→ Task brief
The data should be duplicated exactly, with every word kept as it is.

→ Dataset section
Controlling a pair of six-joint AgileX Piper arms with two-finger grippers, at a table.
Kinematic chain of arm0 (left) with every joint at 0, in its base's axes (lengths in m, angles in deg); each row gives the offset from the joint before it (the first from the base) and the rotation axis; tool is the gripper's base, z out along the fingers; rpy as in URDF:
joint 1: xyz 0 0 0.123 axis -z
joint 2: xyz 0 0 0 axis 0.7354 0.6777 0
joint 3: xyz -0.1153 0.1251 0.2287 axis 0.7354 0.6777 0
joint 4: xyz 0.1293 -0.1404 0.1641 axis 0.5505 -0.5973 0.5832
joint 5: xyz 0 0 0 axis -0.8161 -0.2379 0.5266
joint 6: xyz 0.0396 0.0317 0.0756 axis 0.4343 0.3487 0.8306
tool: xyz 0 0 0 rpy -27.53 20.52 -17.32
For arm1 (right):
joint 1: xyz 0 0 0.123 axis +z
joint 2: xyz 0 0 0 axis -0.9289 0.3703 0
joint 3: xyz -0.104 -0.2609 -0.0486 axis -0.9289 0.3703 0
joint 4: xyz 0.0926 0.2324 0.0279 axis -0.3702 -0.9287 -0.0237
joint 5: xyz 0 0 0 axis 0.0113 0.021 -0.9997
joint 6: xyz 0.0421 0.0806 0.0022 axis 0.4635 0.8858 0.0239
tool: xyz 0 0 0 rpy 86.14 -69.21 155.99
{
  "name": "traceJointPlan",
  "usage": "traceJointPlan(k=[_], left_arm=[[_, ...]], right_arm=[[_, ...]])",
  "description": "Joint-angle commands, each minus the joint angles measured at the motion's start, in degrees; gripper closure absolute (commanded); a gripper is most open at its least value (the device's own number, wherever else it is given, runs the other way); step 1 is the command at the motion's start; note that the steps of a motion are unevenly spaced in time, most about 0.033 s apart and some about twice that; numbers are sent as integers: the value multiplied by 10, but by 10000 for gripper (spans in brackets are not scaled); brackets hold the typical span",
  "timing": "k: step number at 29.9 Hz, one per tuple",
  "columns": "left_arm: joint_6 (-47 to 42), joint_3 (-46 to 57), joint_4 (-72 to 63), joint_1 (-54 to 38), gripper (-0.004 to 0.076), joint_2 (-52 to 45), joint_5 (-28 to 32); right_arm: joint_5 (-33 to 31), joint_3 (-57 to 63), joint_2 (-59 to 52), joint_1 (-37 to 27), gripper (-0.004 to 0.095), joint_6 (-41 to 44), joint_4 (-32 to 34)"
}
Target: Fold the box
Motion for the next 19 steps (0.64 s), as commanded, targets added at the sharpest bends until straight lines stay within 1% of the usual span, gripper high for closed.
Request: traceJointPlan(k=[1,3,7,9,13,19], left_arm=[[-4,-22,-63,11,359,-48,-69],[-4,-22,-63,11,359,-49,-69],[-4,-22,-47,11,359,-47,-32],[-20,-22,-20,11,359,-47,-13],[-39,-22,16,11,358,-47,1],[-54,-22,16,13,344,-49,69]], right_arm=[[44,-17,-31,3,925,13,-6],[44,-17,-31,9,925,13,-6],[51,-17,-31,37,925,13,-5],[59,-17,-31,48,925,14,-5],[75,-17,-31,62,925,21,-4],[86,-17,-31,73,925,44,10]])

→ Task output
Controlling a pair of six-joint AgileX Piper arms with two-finger grippers, at a table.
Kinematic chain of arm0 (left) with every joint at 0, in its base's axes (lengths in m, angles in deg); each row gives the offset from the joint before it (the first from the base) and the rotation axis; tool is the gripper's base, z out along the fingers; rpy as in URDF:
joint 1: xyz 0 0 0.123 axis -z
joint 2: xyz 0 0 0 axis 0.7354 0.6777 0
joint 3: xyz -0.1153 0.1251 0.2287 axis 0.7354 0.6777 0
joint 4: xyz 0.1293 -0.1404 0.1641 axis 0.5505 -0.5973 0.5832
joint 5: xyz 0 0 0 axis -0.8161 -0.2379 0.5266
joint 6: xyz 0.0396 0.0317 0.0756 axis 0.4343 0.3487 0.8306
tool: xyz 0 0 0 rpy -27.53 20.52 -17.32
For arm1 (right):
joint 1: xyz 0 0 0.123 axis +z
joint 2: xyz 0 0 0 axis -0.9289 0.3703 0
joint 3: xyz -0.104 -0.2609 -0.0486 axis -0.9289 0.3703 0
joint 4: xyz 0.0926 0.2324 0.0279 axis -0.3702 -0.9287 -0.0237
joint 5: xyz 0 0 0 axis 0.0113 0.021 -0.9997
joint 6: xyz 0.0421 0.0806 0.0022 axis 0.4635 0.8858 0.0239
tool: xyz 0 0 0 rpy 86.14 -69.21 155.99
{
  "name": "traceJointPlan",
  "usage": "traceJointPlan(k=[_], left_arm=[[_, ...]], right_arm=[[_, ...]])",
  "description": "Joint-angle commands, each minus the joint angles measured at the motion's start, in degrees; gripper closure absolute (commanded); a gripper is most open at its least value (the device's own number, wherever else it is given, runs the other way); step 1 is the command at the motion's start; note that the steps of a motion are unevenly spaced in time, most about 0.033 s apart and some about twice that; numbers are sent as integers: the value multiplied by 10, but by 10000 for gripper (spans in brackets are not scaled); brackets hold the typical span",
  "timing": "k: step number at 29.9 Hz, one per tuple",
  "columns": "left_arm: joint_6 (-47 to 42), joint_3 (-46 to 57), joint_4 (-72 to 63), joint_1 (-54 to 38), gripper (-0.004 to 0.076), joint_2 (-52 to 45), joint_5 (-28 to 32); right_arm: joint_5 (-33 to 31), joint_3 (-57 to 63), joint_2 (-59 to 52), joint_1 (-37 to 27), gripper (-0.004 to 0.095), joint_6 (-41 to 44), joint_4 (-32 to 34)"
}
Target: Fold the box
Motion for the next 19 steps (0.64 s), as commanded, targets added at the sharpest bends until straight lines stay within 1% of the usual span, gripper high for closed.
Request: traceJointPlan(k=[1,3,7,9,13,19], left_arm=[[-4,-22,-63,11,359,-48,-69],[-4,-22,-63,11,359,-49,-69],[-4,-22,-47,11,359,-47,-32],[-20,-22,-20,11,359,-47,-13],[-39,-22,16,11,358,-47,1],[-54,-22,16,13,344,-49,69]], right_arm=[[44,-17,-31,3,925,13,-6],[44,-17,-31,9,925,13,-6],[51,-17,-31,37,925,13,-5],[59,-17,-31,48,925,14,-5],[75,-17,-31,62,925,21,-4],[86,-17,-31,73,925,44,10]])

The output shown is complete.